■ PROBLEM TO WORK ON
Records follow. Select each line holding "things".

■ DATA UNDER STUDY
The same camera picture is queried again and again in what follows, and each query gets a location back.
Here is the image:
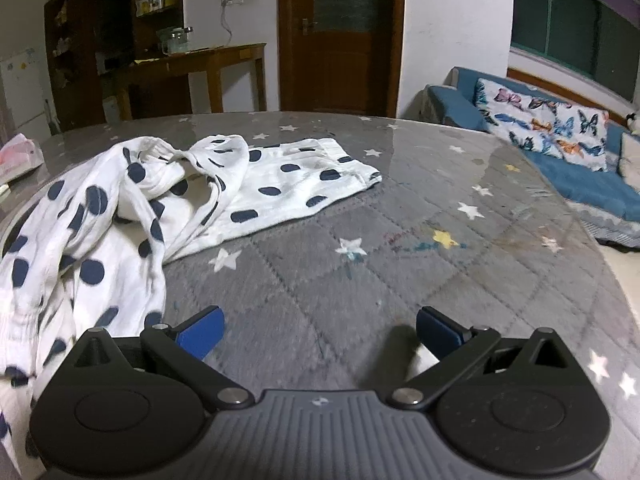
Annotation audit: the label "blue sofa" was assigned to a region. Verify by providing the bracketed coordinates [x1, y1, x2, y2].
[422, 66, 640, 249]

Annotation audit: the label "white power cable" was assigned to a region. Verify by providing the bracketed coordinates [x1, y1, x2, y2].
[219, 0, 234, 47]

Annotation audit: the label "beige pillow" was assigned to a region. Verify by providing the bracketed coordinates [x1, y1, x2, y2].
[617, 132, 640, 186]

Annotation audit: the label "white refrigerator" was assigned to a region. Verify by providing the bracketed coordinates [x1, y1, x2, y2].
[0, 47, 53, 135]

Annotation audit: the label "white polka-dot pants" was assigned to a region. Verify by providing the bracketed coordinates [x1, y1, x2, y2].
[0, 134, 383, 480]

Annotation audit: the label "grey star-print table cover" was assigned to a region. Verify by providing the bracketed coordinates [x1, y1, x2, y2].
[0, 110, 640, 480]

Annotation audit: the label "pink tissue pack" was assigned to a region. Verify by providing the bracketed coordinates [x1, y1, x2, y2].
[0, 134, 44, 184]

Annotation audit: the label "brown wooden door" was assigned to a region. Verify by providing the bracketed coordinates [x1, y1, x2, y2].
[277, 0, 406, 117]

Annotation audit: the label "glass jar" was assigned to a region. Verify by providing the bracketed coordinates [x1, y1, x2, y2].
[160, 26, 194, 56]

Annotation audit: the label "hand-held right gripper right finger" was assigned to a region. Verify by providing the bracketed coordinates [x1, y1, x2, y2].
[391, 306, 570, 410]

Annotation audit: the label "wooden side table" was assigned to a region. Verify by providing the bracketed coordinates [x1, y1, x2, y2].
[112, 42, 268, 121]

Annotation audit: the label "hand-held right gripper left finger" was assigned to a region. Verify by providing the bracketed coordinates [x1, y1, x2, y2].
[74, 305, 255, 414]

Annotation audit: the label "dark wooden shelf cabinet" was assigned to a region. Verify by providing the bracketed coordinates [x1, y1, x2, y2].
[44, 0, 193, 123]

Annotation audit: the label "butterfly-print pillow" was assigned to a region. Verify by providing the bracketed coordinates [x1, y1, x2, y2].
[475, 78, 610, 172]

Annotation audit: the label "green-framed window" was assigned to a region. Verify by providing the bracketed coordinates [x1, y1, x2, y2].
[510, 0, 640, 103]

---

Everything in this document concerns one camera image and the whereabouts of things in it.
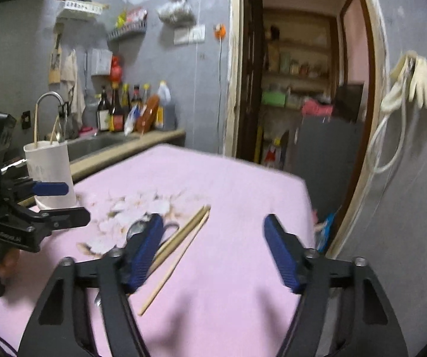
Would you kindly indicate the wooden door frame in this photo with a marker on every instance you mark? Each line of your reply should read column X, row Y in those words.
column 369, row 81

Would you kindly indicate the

* * *

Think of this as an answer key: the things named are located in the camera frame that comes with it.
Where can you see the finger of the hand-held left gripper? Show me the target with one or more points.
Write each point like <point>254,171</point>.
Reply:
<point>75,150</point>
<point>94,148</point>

■ REPLY
Everything in this document concerns one camera image and the whereabouts of things in it.
Think of this as an answer key: the things named are located in the camera frame that comes with it.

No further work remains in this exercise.